*THE TASK*
Lines in the data below that contain the word "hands" are to be copied.

*SOURCE RECORDS*
=====
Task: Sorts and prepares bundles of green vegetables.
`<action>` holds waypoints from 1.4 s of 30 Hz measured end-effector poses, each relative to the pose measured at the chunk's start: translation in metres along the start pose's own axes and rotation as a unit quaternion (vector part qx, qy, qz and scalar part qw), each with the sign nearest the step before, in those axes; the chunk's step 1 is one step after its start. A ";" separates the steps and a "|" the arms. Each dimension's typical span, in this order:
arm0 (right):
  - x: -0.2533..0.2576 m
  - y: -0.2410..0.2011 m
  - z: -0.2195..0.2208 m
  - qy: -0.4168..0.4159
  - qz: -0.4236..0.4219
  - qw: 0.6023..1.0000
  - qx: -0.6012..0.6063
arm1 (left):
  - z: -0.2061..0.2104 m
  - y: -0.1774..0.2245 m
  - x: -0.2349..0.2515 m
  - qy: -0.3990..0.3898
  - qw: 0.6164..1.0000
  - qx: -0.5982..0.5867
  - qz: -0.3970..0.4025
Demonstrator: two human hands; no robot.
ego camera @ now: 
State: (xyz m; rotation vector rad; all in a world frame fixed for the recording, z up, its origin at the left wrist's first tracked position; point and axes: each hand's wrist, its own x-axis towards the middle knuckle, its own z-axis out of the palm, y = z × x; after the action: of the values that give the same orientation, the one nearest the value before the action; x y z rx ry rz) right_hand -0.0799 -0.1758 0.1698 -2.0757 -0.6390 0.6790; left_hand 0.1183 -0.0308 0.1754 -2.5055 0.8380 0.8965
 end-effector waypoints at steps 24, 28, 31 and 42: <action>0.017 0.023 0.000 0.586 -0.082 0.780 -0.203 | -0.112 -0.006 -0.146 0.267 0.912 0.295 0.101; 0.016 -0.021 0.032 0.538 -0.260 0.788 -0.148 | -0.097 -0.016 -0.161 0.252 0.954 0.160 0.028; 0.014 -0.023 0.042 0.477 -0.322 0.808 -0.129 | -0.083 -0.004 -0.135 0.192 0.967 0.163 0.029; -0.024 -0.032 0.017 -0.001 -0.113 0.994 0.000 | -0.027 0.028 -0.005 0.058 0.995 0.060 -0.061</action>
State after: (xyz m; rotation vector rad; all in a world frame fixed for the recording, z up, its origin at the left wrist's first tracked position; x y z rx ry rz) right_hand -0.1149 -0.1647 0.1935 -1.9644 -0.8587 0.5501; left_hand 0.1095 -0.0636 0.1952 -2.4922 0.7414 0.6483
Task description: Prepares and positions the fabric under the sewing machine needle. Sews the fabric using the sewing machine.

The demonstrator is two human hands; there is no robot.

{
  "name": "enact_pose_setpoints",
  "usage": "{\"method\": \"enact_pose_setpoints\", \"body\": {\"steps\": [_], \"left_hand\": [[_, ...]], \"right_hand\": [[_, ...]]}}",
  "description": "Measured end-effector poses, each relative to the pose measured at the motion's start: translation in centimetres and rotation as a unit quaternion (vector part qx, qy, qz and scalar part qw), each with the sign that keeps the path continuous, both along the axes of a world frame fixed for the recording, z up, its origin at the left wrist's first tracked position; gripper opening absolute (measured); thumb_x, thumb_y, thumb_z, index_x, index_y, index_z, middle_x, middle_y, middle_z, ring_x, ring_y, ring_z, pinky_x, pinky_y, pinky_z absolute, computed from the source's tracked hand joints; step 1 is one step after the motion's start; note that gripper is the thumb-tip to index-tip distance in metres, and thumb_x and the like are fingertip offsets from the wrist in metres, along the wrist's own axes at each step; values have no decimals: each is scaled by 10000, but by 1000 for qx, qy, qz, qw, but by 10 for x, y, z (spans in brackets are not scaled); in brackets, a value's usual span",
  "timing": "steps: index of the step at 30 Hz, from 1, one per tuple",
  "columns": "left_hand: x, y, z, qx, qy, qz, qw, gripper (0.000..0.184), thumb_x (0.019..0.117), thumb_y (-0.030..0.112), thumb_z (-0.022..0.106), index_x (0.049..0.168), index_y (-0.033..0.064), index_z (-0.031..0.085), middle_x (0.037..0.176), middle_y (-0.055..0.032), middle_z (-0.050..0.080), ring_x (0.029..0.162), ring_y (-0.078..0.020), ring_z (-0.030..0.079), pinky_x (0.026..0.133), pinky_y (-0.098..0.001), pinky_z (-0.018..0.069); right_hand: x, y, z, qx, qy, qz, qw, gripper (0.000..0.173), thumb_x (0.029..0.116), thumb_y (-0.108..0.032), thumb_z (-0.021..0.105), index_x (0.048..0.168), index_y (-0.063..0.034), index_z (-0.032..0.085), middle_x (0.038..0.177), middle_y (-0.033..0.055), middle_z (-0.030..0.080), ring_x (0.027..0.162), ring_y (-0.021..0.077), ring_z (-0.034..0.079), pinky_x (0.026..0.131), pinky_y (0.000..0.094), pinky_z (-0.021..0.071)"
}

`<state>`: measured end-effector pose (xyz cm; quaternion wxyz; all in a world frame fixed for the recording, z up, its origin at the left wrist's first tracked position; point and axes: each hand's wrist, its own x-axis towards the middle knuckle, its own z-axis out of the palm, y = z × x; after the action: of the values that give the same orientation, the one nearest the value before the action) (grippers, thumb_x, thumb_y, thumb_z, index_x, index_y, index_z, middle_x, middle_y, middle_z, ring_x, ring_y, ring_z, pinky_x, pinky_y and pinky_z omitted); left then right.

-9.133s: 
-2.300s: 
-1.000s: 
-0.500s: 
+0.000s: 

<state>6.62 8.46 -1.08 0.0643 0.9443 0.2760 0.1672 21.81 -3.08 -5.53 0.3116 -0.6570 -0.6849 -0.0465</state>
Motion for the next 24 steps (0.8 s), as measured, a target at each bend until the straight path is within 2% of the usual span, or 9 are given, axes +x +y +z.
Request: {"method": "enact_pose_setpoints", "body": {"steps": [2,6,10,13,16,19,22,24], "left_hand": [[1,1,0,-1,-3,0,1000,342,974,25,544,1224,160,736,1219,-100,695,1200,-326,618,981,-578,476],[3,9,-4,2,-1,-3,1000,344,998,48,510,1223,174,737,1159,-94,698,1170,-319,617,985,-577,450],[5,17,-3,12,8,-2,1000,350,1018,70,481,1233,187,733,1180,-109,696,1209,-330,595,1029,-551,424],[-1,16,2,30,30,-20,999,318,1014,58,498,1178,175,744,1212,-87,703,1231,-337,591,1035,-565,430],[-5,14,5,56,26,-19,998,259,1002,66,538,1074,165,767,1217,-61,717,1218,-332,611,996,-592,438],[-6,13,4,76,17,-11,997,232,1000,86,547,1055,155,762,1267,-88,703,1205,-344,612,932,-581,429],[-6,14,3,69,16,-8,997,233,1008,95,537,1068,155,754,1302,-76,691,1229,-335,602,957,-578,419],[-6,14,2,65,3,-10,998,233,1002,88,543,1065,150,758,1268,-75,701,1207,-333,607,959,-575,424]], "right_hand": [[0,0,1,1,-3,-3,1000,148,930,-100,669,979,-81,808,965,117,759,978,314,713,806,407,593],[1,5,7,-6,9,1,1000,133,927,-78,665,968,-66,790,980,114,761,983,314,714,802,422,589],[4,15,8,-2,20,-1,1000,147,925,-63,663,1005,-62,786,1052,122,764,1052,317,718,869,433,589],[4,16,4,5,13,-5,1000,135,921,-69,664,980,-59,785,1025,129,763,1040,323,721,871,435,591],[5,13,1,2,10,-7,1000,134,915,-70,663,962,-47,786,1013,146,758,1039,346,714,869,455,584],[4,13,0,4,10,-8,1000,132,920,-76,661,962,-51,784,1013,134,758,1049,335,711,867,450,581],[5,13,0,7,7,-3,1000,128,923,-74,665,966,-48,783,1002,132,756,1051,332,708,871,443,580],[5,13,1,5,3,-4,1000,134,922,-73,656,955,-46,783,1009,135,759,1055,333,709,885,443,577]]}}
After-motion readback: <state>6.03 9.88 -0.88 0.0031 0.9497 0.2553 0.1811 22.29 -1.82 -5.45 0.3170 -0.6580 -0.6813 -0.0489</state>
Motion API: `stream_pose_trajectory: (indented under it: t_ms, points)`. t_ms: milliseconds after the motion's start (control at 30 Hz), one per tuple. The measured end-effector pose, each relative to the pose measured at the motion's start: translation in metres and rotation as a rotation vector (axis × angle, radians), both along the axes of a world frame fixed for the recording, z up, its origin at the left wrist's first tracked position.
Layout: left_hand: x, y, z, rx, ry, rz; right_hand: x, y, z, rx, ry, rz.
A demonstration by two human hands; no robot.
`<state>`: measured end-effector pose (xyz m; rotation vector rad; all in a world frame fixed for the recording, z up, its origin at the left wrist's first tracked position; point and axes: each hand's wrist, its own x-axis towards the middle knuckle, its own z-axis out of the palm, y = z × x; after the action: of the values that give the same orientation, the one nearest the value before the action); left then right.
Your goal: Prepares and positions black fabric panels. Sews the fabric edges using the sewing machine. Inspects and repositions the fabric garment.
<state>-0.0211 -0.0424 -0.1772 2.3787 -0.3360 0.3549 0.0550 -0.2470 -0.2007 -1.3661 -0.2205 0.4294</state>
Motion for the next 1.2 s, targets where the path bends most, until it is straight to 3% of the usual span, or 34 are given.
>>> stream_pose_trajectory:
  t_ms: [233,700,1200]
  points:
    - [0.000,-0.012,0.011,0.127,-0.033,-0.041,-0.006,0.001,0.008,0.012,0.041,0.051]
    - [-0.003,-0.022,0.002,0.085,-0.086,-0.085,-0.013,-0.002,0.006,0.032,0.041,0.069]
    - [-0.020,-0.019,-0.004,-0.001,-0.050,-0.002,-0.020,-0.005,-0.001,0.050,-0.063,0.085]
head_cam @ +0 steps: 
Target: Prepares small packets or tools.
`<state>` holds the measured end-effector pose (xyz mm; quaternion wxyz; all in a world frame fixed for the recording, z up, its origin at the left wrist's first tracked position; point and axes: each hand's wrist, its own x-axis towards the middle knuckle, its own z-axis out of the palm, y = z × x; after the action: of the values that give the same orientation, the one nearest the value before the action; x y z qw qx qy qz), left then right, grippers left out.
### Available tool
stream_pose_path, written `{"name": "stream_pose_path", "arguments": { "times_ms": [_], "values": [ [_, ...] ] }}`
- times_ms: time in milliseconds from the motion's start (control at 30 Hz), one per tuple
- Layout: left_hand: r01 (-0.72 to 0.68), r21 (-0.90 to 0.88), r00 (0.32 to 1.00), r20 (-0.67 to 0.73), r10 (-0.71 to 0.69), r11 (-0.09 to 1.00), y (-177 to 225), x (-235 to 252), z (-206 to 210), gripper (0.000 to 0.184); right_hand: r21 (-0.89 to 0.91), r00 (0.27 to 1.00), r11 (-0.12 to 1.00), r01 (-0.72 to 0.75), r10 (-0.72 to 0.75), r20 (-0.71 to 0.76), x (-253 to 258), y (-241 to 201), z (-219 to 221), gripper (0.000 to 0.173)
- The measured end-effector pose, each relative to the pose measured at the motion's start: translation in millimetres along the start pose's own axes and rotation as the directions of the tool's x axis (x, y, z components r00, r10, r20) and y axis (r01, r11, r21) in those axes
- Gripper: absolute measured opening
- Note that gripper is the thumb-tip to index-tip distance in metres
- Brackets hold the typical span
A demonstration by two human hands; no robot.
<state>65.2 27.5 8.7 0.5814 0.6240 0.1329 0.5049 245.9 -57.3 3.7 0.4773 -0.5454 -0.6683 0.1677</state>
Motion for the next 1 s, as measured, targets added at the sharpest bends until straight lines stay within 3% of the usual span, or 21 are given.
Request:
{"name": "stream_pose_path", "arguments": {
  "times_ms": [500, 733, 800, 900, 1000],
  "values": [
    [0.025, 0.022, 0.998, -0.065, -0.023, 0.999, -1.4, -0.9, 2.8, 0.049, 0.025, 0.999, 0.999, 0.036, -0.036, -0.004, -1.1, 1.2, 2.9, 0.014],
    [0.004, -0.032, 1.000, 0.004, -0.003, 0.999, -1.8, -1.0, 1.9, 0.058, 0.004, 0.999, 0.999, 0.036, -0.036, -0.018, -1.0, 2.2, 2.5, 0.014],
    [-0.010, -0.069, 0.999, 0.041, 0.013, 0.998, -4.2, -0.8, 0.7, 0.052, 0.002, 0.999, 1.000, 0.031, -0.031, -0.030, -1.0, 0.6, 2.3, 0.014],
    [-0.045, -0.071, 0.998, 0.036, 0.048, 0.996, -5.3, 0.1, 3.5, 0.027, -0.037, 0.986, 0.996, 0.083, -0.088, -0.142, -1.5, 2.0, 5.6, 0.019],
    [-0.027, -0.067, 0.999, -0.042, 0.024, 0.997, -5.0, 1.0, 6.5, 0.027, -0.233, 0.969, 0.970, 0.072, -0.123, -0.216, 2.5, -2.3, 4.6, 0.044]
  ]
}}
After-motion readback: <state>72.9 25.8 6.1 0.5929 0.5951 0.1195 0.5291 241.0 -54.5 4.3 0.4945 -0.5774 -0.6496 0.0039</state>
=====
*COMPLETED EXERCISE*
Demonstrator: two human hands; no robot.
The demonstrator is two human hands; there is no robot.
A demonstration by two human hands; no robot.
A demonstration by two human hands; no robot.

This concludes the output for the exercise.